As the session wore on and spring advanced, secession was a frequent topic of discussion in our debating-society, I with others taking the Union side in these discussions to the last. Soon our noble old preceptor became a candidate for the Convention, and called in William McLaughlin (afterwards the commander of a battalion of light artillery in the Confederate army and now a circuit judge) as his assistant in teaching our class. Public meetings were held, and old Dr. George Junkin, of Washington College, with his squeaking voice, frequently addressed those meetings and managed [296] to make his shrill shouts of ‘Union,’ ‘Union,’ heard above the cackling of the obstreperous students of the various institutions of learning in town. I remember young Harmer Gilmer, of Richmond, one of our law class, disconcerting one of the Union speakers very much by suddenly crying out, as the man reached one of his best periods, ‘Come to my arms, you greasy fritter.’ I suppose Harmer caught the expression in some of the meetings of the sovereigns in ‘Old Market Hall.’
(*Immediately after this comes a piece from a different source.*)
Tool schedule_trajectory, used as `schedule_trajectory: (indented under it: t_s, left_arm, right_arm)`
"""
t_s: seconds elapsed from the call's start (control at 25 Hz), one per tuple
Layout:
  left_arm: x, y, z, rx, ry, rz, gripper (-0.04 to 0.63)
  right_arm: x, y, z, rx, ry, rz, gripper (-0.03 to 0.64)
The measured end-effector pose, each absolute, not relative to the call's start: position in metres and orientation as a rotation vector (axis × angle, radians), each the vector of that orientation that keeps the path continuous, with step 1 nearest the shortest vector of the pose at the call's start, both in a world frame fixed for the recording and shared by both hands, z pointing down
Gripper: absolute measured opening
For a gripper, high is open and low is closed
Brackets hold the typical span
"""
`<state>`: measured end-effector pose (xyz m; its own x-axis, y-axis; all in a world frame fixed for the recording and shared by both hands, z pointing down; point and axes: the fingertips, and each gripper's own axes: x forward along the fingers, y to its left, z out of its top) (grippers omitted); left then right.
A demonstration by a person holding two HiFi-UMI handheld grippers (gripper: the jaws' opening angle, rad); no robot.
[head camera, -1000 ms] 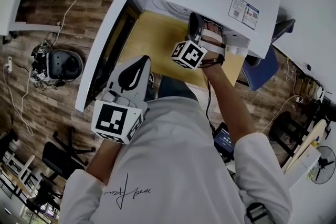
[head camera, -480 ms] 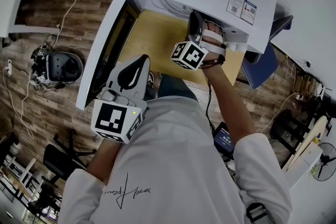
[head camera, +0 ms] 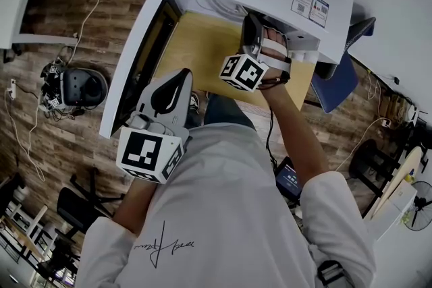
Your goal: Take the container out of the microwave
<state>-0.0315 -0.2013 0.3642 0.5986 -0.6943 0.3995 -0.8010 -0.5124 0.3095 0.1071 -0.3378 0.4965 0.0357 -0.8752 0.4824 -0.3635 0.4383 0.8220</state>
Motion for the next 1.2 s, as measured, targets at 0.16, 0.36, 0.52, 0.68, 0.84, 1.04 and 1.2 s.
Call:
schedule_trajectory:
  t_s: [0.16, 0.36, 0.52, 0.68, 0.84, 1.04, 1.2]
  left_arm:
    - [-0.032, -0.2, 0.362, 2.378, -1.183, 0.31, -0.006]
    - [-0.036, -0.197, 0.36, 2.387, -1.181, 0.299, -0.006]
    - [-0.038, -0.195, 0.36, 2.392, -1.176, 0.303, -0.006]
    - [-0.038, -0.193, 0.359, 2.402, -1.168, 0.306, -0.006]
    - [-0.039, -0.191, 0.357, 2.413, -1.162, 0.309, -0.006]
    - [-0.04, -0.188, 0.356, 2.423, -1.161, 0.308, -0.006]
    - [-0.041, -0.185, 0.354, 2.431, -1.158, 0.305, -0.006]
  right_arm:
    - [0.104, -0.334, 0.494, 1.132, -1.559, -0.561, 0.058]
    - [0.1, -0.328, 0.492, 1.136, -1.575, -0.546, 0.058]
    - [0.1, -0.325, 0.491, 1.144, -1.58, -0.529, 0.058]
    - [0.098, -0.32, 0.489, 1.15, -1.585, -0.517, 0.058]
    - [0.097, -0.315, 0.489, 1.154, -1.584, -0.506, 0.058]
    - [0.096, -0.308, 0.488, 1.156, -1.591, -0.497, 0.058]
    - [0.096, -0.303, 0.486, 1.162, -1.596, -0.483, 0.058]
The war cloud was now gathering thick and fast in the far South, and its distant mutterings grew ominous as the Virginia Convention assembled. We law students went to our homes, and, as the Court of Appeals was then in session in Richmond, I went there to get my license, appearing for examination before Judges Moncure, Robertson, and Daniel. I went first to Judge Moncure, and found him at Ford's Hotel. Truly in him I beheld ‘a man without guile.’ One so simple and unpretending, so gentle and kind, and at the same time so great, we rarely meet. He took me into his private room, where his good wife, the very counterpart of himself in woman's attire, sat knitting. First this gentle couple put me at my ease by asking about my home and introducing some familiar topics, about which we chatted until I forgot what I came for. Gradually the old judge introduced the law into our conversation and drew out of me what little I knew about it—I almost imagining that I was imparting to the old gentlemen before me valuable information. I left him highly pleased with myself and my legal attainments, but, bless me, what a check was in store for my vanity. I next sought Judge Robertson, who boarded at the Exchange and Ballard, and he frightened me half to death. He examined me two hours and then signed my license. Judge Daniel, seeing the signature of his brethren, signed without a word, for which act I heartily thanked him, for Judge Robertson had about used me up. Whilst in Richmond I visited the Convention, where I saw all the notables of that day and time, some of whom I was destined to see very frequently on another field of discussion in the near future. The venerable John Janney presided; Henry A. Wise, John Tyler, James Marshall, Summers, Goode, Jack Thornton, and Jubal Early were on the floor.